▸ **STUDY MATERIAL**:
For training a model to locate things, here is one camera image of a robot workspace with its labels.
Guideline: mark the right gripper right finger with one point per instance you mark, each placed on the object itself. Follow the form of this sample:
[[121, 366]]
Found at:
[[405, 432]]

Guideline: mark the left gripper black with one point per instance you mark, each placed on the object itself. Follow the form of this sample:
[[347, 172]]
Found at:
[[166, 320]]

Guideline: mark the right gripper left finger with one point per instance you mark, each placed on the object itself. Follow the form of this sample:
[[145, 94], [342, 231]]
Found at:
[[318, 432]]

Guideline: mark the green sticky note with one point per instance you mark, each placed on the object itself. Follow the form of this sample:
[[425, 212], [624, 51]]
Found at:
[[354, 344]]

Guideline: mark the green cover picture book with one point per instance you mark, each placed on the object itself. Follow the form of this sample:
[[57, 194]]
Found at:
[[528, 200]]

--

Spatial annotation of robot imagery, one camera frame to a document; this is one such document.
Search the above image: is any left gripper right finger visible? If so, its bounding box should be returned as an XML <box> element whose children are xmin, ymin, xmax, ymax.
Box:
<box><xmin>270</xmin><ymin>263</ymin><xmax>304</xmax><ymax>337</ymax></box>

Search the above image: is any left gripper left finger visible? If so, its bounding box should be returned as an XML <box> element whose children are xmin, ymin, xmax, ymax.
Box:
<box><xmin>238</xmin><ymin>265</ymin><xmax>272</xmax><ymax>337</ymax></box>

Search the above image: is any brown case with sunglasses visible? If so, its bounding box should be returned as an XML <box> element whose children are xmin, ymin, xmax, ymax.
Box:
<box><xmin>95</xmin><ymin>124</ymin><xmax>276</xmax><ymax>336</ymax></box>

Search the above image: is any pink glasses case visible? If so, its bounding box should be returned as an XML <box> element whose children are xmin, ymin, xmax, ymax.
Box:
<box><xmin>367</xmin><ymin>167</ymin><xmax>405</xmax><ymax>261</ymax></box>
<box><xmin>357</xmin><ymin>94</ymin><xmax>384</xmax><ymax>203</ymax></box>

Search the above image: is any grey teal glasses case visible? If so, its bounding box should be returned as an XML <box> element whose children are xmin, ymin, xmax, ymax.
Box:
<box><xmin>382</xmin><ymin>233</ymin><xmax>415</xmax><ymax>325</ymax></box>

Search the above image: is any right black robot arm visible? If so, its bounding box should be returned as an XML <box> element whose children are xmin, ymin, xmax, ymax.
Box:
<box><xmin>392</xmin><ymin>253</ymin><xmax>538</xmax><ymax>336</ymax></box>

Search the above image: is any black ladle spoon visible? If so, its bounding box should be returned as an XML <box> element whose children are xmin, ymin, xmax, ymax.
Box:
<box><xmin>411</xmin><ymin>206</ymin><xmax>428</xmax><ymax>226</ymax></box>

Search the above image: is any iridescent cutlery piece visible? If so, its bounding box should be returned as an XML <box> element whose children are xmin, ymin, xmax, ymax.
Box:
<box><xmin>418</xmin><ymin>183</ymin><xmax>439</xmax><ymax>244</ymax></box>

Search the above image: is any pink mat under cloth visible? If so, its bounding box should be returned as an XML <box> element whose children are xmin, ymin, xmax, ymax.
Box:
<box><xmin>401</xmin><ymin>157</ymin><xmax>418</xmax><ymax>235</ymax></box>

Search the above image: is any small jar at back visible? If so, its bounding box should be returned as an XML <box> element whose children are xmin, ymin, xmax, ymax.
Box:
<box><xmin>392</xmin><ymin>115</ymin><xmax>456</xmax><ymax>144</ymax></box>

▸ **WHAT IS EXPECTED**: After locating the line with "For training a" above, return that line and every later line through the one with "[[145, 94], [342, 231]]", word for word and with nothing else.

▸ **SOLUTION FOR THIS TASK**:
For training a model to locate things, here is one camera image of a robot workspace with its labels.
Guideline: mark the right gripper right finger with one point per instance you mark, each placed on the object itself. Follow the form of this sample:
[[121, 366]]
Found at:
[[405, 432]]

Guideline: mark the left gripper black with one point per instance you mark, each placed on the object itself. Follow the form of this sample:
[[347, 172]]
Found at:
[[166, 320]]

Guideline: mark the right gripper left finger with one point per instance you mark, each placed on the object itself. Follow the form of this sample:
[[145, 94], [342, 231]]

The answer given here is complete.